Friedrich der Zweite zählte arabische Mathematiker und Künstler zu seinen Freunden und richtete philosophische Fragen an die Schulen Syriens und des Irak. Die venezianischen Handelsschiffe brachten neben Zimt, Nelken, Taft, Damasten und Teppichen von ihren weiten Reisen auch Schriften mit, die auf einem merkwürdigen, in Europa unbekannten Stoff aufgezeichnet waren, dem Papier. Bagdad, Damaskus, Samarkand, Palermo, Cordoba und Saragossa waren lange Zeit die glanzvollsten Städte der Welt, in denen Künste und Wissenschaften herrlich gediehen, sie wurden zu Sehnsuchtsträumen der Gebildeten des aus dem Dunkel langsam aufsteigenden westlichen Abendlandes.
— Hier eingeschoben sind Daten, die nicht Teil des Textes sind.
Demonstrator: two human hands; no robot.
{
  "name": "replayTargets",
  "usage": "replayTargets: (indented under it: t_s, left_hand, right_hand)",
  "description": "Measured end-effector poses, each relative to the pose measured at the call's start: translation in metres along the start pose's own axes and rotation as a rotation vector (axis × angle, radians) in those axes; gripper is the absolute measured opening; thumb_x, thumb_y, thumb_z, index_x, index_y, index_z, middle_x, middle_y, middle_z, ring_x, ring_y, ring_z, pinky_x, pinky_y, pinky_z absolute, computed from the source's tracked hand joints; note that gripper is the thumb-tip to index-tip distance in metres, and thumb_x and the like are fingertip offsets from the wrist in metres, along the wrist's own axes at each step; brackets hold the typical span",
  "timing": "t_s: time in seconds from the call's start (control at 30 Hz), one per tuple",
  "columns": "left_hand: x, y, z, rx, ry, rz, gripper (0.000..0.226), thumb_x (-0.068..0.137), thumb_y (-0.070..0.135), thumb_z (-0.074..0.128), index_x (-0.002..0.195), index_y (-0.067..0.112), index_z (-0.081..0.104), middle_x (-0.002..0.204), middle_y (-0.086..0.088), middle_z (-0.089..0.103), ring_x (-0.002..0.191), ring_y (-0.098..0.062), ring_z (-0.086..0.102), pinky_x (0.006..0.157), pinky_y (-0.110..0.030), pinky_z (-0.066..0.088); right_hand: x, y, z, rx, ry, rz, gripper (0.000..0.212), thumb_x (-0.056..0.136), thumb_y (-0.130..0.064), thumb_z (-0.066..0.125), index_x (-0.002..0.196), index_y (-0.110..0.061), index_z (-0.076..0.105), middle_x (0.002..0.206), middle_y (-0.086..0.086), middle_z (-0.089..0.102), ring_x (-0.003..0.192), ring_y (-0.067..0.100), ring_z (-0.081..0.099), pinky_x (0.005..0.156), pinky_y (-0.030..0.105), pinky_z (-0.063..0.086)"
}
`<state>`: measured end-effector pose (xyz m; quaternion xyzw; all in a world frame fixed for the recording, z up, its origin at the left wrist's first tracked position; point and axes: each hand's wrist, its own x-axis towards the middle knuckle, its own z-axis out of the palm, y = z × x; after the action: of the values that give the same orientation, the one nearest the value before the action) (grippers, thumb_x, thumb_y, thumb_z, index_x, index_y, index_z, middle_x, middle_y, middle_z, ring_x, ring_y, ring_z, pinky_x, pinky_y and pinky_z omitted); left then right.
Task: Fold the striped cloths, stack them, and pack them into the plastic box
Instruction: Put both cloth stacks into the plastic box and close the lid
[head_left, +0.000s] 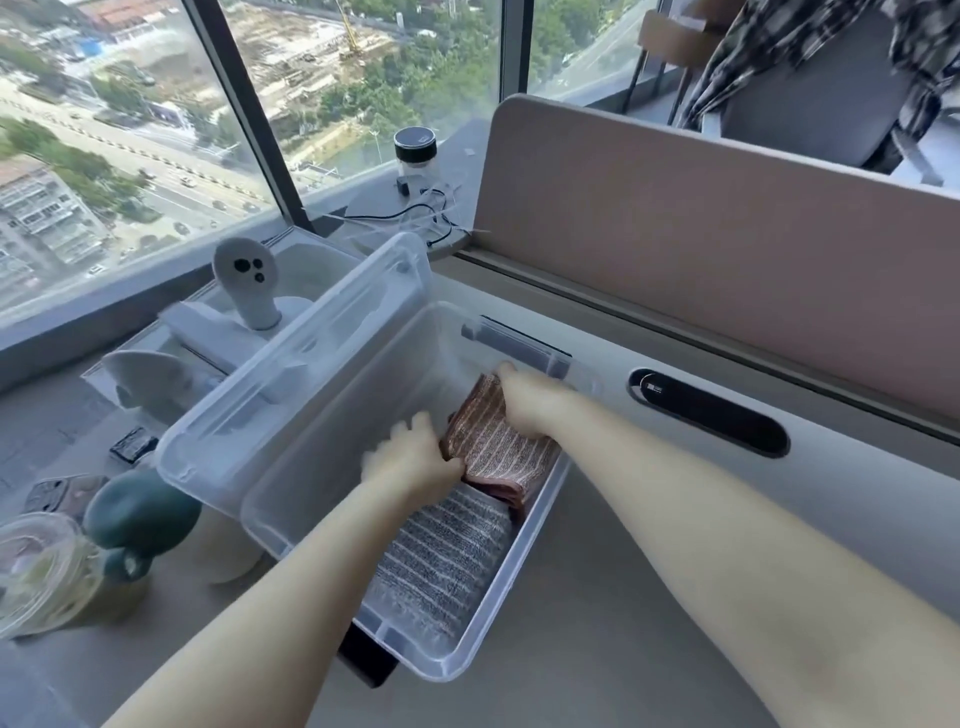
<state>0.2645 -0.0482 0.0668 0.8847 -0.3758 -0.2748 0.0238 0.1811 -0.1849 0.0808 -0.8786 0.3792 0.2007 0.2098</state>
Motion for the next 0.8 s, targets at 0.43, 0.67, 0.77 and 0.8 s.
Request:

Am Anfang dieser einzigartigen Entwicklung der islamischen Kultur stehen Mohammed und sein Koran. Vor dem Wirken des Propheten war Arabien ein von unwissenden Nomadenstämmen durchkreuztes, armseliges Land, kaum durch eine einheitliche Sprache verbunden. Nicht lange nach Mohammeds Tod reichte das Gebiet des Islam vom Pandschab bis an die Grenze Frankreichs. Eine Reihe bedeutender Herrscher regierte über die riesigen Provinzen des Kalifats, und Namen wie Al Mansur und Harun al Raschid wurden sogar von ihren christlichen Gegnern mit Ehrfurcht genannt. Im Laufe eines Jahrtausends hat der Islam manche Einbußen erfahren, er verlor Spanien und Sizilien, gewann zwar das mächtige Byzanz, brach aber schließlich als Weltreich zusammen. Die Religion jedoch blieb lebendig, zu ihr bekennt sich heute mehr als ein Sechstel der Weltbevölkerung: Fast 950 Millionen Menschen folgen der Stimme des Propheten.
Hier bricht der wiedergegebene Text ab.